#### INSTRUCTIONS FOR THE TASK
Copy each line of the listing below exactly and drop the images.

--- AVAILABLE DATA ---

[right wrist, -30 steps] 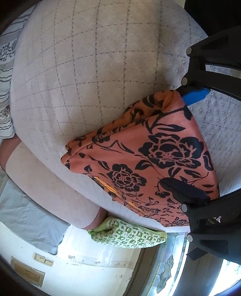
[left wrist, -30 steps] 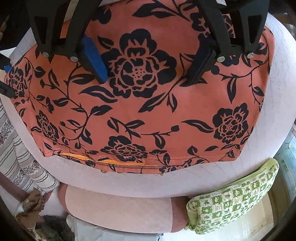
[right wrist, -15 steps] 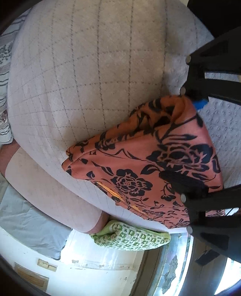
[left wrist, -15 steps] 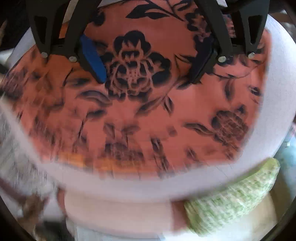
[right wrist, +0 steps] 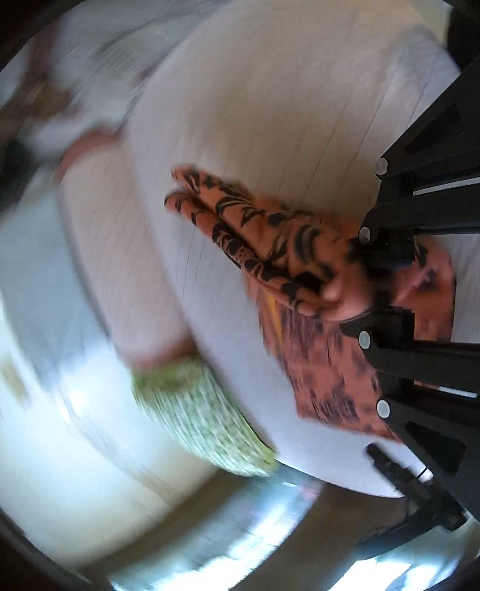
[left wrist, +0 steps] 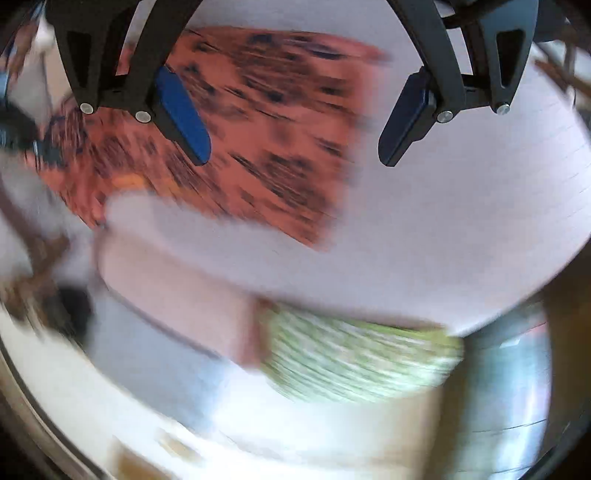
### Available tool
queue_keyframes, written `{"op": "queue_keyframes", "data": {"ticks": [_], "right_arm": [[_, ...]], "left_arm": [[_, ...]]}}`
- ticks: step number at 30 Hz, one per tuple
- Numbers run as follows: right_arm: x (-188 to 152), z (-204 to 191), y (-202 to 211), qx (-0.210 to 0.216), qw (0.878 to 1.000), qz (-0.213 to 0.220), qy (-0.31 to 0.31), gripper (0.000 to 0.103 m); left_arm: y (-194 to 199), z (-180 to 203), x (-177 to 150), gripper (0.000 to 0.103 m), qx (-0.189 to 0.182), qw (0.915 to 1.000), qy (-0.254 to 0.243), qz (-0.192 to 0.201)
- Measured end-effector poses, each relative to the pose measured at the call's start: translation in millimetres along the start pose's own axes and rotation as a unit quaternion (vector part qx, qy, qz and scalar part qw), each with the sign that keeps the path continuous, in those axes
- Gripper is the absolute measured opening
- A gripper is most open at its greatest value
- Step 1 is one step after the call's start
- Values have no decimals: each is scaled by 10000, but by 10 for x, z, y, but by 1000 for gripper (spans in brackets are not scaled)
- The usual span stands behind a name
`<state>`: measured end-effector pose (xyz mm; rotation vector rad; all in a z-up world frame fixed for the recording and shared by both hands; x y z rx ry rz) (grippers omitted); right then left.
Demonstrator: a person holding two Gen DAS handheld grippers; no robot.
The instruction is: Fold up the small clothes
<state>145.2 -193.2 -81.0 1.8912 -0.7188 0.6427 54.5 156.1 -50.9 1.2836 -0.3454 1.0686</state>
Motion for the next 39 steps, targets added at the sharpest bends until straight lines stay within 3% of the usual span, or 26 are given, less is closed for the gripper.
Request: {"op": "queue_keyframes", "data": {"ticks": [3,5,8,10,13,16,21,23,26,27,34,39], "right_arm": [[-95,-857,-221,375,9959,-221,787,15],[-356,-1353,-517,579,9891,-561,1231,14],[-1054,-1798,-1240,726,9685,-1550,1809,14],[-1428,-1762,-1620,771,9588,-2206,1614,15],[-1216,-1770,-1501,1064,9681,-2022,1029,13],[-880,-1890,-1283,1289,9712,-1750,979,12],[-567,-2185,-852,1581,9758,-1093,1043,12],[-790,-2204,-958,1580,9737,-1268,1045,12],[-1491,-2048,-1436,1115,9627,-2158,1193,13],[-1595,-2003,-1484,1146,9626,-2222,1047,13],[-1125,-2364,-1008,1496,9682,-1465,1367,12],[-1506,-2074,-1278,1567,9616,-1982,1071,12]], "left_arm": [[147,-726,181,92,655,9942,632,568],[129,-1075,179,92,969,9891,897,653],[17,-1476,35,92,1368,9812,1273,482],[-47,-1580,-26,91,1246,9798,1539,263],[-93,-1627,-15,91,1283,9800,1489,312],[-133,-1564,-33,91,1052,9817,1571,234],[-61,-1594,-42,91,1046,9803,1654,264],[-94,-1647,-81,91,1064,9788,1743,146],[-132,-1652,-104,91,1038,9789,1759,37],[-135,-1640,-105,91,1050,9797,1705,33],[-158,-1576,-95,91,1057,9827,1524,14],[-148,-1587,-119,91,1110,9833,1445,-10]]}}
Point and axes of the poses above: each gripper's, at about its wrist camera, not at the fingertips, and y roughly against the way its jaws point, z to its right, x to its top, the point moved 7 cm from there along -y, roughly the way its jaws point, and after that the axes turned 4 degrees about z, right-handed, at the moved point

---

#### RESULT BELOW
[right wrist, -30 steps] 
[left wrist, -30 steps] 
[right wrist, -15 steps] 
[left wrist, -15 steps] 
[right wrist, +0 steps] 
[left wrist, +0 steps] 
### Available tool
queue_keyframes, written `{"op": "queue_keyframes", "data": {"ticks": [_], "right_arm": [[_, ...]], "left_arm": [[_, ...]]}}`
- ticks: step number at 30 Hz, one per tuple
- Numbers run as follows: right_arm: x (-188 to 152), z (-204 to 191), y (-202 to 211), qx (-0.210 to 0.216), qw (0.878 to 1.000), qz (-0.213 to 0.220), qy (-0.31 to 0.31), gripper (0.000 to 0.103 m); left_arm: y (-194 to 199), z (-180 to 203), x (-177 to 150), gripper (0.000 to 0.103 m), qx (-0.189 to 0.182), qw (0.915 to 1.000), qy (-0.254 to 0.243), qz (-0.192 to 0.201)
- Measured end-effector poses, each relative to the pose measured at the call's start: translation in millimetres along the start pose's own axes and rotation as a unit quaternion (vector part qx, qy, qz and scalar part qw), each with the sign that keeps the path continuous, in those axes
- Gripper is the absolute measured opening
- A gripper is most open at its greatest value
- Step 1 is one step after the call's start
- Values have no decimals: each is scaled by 10000, but by 10 for x, z, y, but by 1000 for gripper (spans in brackets are not scaled)
- The usual span stands behind a name
`<state>`: measured end-effector pose (xyz mm; rotation vector rad; all in a z-up world frame fixed for the recording and shared by both hands; x y z rx ry rz) (grippers omitted); right then left.
Demonstrator: a person holding two Gen DAS handheld grippers; no robot.
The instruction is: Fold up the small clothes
<state>145.2 -193.2 -81.0 1.8912 -0.7188 0.6427 54.5 156.1 -50.9 1.2836 -0.3454 1.0686</state>
Motion for the next 39 steps, targets added at the sharpest bends until straight lines stay within 3% of the usual span, or 26 are given, less is closed for the gripper.
Request: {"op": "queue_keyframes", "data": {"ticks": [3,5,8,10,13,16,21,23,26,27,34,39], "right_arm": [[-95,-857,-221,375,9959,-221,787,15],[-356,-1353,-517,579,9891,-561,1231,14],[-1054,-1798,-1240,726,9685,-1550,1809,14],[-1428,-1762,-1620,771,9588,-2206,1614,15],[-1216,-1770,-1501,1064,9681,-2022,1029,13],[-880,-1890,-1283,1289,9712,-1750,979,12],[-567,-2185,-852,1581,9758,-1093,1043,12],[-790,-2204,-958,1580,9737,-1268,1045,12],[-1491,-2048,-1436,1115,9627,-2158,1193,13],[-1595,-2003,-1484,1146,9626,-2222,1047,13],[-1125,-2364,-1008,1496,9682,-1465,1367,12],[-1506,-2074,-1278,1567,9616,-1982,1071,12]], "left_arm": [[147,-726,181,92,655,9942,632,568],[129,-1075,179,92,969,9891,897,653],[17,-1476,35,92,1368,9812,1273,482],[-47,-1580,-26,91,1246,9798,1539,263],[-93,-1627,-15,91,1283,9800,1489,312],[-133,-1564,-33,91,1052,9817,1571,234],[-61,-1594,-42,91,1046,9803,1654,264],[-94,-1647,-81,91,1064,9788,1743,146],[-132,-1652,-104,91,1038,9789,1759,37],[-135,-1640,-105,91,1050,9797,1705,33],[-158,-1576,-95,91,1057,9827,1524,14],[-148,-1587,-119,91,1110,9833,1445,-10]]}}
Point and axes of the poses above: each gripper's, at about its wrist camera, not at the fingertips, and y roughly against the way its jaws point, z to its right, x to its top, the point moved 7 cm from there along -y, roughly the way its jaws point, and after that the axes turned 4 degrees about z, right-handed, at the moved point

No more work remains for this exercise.